### PROBLEM
Report every line in the listing that contains the string "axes".

··· SOURCE DATA ···

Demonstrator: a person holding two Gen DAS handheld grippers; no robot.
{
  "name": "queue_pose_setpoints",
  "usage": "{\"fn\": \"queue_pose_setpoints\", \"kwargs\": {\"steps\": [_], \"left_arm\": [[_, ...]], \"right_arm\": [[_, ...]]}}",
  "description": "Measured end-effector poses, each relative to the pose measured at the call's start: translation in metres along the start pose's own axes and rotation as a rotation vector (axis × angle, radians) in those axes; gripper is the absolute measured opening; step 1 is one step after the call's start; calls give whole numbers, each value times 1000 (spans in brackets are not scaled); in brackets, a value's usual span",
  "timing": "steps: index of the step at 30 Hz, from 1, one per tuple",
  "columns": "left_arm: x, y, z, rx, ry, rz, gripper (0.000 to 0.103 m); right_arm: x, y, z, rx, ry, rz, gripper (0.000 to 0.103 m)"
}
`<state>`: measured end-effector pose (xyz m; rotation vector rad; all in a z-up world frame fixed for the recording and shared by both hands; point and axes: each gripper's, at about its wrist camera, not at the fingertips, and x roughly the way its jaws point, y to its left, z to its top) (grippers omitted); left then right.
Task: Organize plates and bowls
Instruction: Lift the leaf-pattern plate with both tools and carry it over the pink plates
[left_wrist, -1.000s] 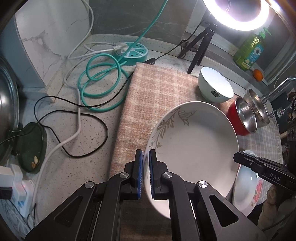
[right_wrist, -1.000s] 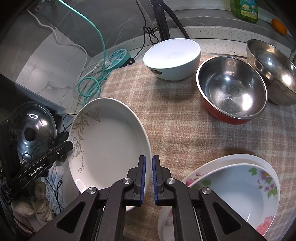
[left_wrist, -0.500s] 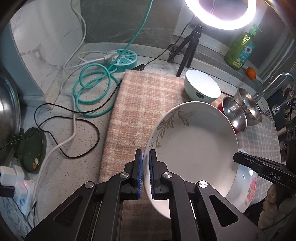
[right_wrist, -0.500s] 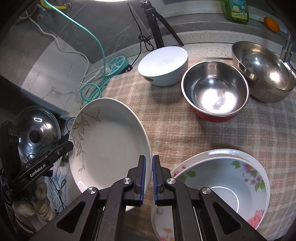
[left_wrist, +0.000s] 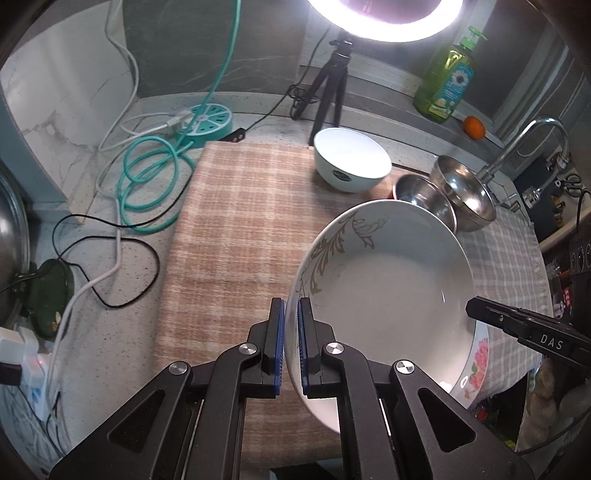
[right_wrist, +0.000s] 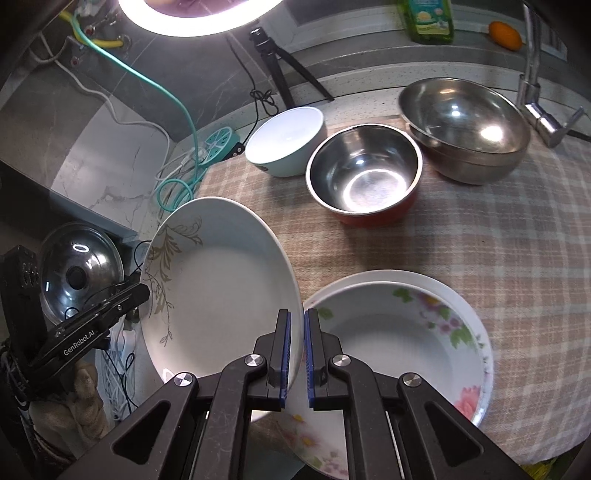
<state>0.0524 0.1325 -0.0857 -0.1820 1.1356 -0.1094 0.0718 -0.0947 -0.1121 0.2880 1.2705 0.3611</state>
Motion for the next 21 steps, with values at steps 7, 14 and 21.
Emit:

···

### ANSWER AREA
  "description": "Measured end-effector poses, each relative to the pose measured at the call's start: translation in metres along the start pose's own axes and rotation as a rotation vector (axis × angle, radians) in those axes; gripper is the absolute measured opening; step 1 is one step after the call's start; calls give whole numbers, each value times 1000 (spans in brackets are not scaled); in brackets, a value's usual span",
`<state>`: measured end-effector pose (xyz m; rotation vector rad; all in a z-up world frame fixed for the recording and shared by both hands; point and axes: each gripper's, at about its wrist camera, not at the fingertips, and x roughly the way its jaws point, y to its left, z to its top) (grippers omitted); left then right.

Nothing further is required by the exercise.